The primary disadvantage is that the method is still somewhat “coarse” with respect to the alternatives: “It still feels a bit like we have to sort marbles wearing boxing gloves,” Manneberg explained.
Nonetheless, the ultrasonic cage holds promise for a range of applications. Besides being useful for studying dynamic processes such as calcium signaling and trafficking of proteins, it could help advance the study of intracellular interactions within small- or medium-size cell clusters. Here, it could help determine the “dimensionality” of a cluster by allowing researchers to control the number of neighbors for each cell in the cluster and to arrange cells, for example, as a 2-D monolayer or as a 3-D spheroid.
The technique also might contribute to studies of how cell behavior is regulated by surface contact. Does the cell’s response to stimulation change depending on whether it is attached to a solid support or is floating? And can this response be controlled by changing the cell’s polarization, for instance?

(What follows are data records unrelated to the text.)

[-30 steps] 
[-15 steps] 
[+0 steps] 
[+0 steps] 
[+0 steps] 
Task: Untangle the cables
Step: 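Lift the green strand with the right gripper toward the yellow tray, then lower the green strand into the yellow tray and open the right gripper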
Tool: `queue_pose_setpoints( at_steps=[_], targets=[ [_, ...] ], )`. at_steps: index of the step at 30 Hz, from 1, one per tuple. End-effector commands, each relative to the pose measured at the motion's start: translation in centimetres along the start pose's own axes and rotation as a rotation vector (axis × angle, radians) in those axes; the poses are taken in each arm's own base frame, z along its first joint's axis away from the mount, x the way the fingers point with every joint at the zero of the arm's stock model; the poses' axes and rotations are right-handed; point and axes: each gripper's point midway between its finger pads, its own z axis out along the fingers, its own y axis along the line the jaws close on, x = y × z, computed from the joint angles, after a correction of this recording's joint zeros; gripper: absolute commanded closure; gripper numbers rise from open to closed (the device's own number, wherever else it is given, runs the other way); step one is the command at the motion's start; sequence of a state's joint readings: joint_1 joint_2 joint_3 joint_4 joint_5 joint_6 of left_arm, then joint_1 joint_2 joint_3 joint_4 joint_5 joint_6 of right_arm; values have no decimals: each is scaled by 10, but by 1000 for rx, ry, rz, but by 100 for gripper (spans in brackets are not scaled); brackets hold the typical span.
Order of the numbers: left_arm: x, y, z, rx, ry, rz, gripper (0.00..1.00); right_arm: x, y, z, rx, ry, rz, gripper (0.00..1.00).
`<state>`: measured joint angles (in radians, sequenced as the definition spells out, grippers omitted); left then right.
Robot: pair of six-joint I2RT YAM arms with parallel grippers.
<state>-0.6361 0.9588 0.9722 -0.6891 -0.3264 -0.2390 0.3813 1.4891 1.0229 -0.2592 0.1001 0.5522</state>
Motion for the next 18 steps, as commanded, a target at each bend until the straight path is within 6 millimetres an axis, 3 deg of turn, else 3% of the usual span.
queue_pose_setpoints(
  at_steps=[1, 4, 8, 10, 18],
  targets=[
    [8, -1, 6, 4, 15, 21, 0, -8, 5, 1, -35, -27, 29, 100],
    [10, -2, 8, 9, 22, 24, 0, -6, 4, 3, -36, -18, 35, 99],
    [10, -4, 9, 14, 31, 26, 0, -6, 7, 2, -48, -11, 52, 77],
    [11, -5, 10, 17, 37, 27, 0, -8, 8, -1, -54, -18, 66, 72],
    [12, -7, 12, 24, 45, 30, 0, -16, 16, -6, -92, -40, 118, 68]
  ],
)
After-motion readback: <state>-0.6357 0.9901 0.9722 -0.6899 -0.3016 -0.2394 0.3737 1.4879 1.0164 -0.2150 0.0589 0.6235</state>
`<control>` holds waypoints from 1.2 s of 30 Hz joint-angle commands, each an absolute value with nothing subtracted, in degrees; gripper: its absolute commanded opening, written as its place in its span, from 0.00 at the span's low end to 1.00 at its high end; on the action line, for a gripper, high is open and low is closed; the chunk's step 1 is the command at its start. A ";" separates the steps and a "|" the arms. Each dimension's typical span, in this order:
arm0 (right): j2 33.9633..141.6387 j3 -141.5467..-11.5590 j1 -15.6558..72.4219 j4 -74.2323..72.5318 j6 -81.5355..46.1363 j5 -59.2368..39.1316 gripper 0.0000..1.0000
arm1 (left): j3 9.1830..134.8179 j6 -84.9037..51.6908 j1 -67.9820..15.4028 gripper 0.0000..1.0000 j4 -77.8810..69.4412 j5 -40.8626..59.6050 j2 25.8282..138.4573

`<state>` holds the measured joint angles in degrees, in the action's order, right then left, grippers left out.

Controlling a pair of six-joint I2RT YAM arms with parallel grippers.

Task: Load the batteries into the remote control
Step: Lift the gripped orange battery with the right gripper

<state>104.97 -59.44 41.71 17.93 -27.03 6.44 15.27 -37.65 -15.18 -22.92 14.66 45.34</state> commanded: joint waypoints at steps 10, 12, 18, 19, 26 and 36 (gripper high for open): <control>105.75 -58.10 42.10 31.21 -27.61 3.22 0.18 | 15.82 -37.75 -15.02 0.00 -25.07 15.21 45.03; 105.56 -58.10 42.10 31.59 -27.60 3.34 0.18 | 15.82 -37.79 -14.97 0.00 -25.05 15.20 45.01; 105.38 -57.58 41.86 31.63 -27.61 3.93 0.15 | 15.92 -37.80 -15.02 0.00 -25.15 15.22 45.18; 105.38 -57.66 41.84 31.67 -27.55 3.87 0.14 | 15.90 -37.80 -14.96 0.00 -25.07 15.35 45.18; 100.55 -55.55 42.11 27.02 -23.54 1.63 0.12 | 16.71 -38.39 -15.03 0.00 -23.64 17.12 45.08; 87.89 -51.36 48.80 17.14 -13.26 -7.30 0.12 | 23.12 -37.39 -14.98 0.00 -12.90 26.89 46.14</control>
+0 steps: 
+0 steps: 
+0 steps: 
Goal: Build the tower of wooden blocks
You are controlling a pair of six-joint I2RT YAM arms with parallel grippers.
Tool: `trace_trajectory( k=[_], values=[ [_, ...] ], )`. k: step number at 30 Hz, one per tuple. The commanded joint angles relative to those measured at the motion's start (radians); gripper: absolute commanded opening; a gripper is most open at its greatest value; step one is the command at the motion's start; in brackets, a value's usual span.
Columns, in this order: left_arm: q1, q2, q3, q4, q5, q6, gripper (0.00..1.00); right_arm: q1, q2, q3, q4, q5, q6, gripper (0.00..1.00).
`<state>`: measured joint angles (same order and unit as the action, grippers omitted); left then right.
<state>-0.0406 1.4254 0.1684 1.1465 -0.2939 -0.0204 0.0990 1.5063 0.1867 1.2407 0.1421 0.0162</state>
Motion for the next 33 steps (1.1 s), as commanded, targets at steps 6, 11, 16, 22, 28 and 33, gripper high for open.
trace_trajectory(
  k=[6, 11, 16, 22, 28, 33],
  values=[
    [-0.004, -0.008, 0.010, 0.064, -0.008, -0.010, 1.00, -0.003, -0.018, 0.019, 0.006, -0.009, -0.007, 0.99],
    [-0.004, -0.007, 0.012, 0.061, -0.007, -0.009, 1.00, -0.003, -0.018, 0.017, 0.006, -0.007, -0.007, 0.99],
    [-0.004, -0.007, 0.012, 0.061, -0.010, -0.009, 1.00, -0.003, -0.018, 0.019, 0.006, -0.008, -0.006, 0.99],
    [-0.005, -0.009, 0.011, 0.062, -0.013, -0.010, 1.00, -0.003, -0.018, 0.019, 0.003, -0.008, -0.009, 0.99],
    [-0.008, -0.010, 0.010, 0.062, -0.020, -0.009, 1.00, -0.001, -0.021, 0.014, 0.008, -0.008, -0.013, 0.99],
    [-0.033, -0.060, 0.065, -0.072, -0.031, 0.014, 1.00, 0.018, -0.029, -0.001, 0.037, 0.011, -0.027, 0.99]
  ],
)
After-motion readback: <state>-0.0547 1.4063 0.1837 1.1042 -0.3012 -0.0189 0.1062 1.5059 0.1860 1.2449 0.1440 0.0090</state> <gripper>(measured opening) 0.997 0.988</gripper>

Björn Önfelt, another author of the study, noted: “This could be relevant for cells such as immune cells circulating in the body spending time in different types of tissue; for example, blood, lymph, sites of infection. Are cells changing polarization and migration behavior only due to the environment, or could a changed polarization target them to the right environment?”
The researchers already are working to apply the ultrasonic cage. They are especially interested in monitoring intercellular interactions of natural killer (NK) or T cells with their targets in a controlled manner. The technique will allow them to vary the number of NK/T or target cells, as well as their relative orientation, to facilitate study of intercellular communication in small clusters. In addition, by adding fluid flow from various inlet channels on the microfluidic chip, they can combine these imaging studies with stimuli with various soluble agents, or perhaps fixation followed by labeling with fluorescent antibodies inside the chip.
“Here dynamic processes could be correlated with treatment – for example, with drugs or cytokines or [with] distributions of proteins that are difficult to study in live cells,” Önfelt said.